# [TRY IT]
Among the entries below, copy every line that carries the word "finger".

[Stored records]

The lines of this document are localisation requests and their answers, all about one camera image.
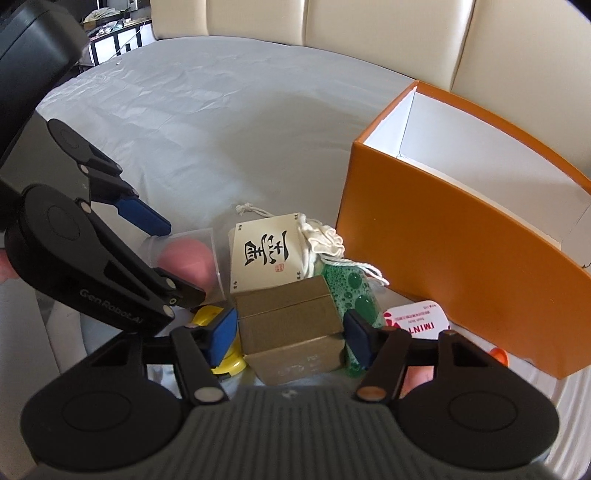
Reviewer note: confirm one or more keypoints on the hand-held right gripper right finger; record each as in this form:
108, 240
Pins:
358, 339

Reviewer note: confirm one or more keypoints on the pink sponge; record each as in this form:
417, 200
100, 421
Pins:
189, 263

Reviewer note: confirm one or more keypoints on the white and red mint tin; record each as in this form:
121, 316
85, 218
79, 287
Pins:
418, 321

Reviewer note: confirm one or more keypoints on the person's left hand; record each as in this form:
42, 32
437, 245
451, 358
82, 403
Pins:
4, 270

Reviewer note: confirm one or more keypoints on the orange cardboard storage box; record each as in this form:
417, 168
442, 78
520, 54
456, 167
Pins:
443, 258

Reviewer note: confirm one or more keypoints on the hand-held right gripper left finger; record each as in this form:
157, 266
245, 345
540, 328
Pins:
224, 332

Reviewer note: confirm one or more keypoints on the light grey tablecloth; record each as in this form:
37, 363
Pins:
221, 138

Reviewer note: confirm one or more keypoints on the brown cardboard box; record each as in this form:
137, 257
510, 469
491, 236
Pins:
286, 332

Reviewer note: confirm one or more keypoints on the pink pump bottle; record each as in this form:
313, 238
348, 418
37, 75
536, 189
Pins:
418, 377

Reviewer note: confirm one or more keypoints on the dark cluttered background table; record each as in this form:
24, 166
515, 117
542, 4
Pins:
113, 32

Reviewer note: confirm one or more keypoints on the green bubble-print bottle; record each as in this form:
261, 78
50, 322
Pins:
353, 286

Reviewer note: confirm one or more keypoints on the cream leather sofa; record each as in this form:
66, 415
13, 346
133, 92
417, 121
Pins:
378, 32

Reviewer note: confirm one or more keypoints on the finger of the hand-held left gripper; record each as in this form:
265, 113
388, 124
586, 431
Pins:
143, 214
184, 295

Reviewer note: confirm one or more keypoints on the yellow plastic object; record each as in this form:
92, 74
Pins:
231, 360

# [REPLY TO THE EXERCISE]
Reviewer note: confirm one or more keypoints on the hand-held right gripper right finger; record each as in this form:
Reviewer note: confirm one or more keypoints on the hand-held right gripper left finger; record each as in this form:
Reviewer note: confirm one or more keypoints on the finger of the hand-held left gripper; record each as in this form:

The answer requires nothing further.